* [Your assignment] Gather from the listing below each line that includes the word "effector", and copy it.
Dataset extract section start
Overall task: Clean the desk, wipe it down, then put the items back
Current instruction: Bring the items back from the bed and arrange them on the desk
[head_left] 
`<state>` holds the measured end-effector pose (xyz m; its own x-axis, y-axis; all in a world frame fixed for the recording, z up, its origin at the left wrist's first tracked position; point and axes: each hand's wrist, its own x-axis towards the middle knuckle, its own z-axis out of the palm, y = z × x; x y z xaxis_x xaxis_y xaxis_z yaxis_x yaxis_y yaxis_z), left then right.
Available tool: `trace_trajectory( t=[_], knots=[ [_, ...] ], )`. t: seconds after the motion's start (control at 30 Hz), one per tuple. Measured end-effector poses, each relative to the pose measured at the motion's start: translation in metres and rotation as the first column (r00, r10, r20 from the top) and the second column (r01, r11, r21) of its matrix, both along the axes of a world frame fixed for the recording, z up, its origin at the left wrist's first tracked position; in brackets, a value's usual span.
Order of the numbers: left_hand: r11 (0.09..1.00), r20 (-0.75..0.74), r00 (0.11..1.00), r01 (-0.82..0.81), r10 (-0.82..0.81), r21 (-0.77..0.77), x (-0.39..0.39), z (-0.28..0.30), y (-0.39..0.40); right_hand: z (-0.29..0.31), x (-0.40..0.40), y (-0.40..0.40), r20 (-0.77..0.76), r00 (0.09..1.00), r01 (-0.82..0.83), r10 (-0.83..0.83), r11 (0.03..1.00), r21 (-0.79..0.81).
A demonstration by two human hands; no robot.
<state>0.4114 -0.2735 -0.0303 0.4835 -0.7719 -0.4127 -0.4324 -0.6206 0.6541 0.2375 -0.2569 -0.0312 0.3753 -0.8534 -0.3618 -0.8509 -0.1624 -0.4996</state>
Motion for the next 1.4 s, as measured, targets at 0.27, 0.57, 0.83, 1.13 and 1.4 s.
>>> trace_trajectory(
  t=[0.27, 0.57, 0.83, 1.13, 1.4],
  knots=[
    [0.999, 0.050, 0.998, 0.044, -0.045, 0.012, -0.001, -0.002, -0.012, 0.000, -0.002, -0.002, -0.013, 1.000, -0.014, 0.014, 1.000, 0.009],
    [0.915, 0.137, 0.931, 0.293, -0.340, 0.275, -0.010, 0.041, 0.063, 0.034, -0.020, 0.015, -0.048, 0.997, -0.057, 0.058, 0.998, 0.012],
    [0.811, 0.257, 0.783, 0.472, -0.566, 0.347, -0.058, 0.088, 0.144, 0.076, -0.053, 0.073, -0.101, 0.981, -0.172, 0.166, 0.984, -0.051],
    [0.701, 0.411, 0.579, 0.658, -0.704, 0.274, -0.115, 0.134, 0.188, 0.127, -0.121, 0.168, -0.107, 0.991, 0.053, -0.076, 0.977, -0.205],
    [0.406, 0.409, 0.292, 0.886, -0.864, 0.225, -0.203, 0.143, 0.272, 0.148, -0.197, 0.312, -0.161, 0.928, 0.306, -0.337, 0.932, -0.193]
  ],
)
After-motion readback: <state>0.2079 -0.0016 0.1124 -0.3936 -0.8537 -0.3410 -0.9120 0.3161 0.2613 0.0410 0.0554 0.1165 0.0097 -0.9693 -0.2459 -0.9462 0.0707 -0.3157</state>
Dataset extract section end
* [Solution]
`<state>` holds the measured end-effector pose (xyz m; its own x-axis, y-axis; all in a world frame fixed for the recording, z up, its origin at the left wrist's first tracked position; point and axes: each hand's wrist, its own x-axis towards the middle knuckle, its own z-axis out of the palm, y = z × x; x y z xaxis_x xaxis_y xaxis_z yaxis_x yaxis_y yaxis_z), left then right.
Available tool: `trace_trajectory( t=[_], knots=[ [_, ...] ], )`. t: seconds after the motion's start (control at 30 Hz), one per tuple. Measured end-effector poses, each relative to the pose measured at the motion's start: translation in metres and rotation as the first column (r00, r10, r20 from the top) and the second column (r01, r11, r21) of its matrix, both along the axes of a world frame fixed for the recording, z up, its origin at the left wrist's first tracked position; in brackets, a value's usual span.

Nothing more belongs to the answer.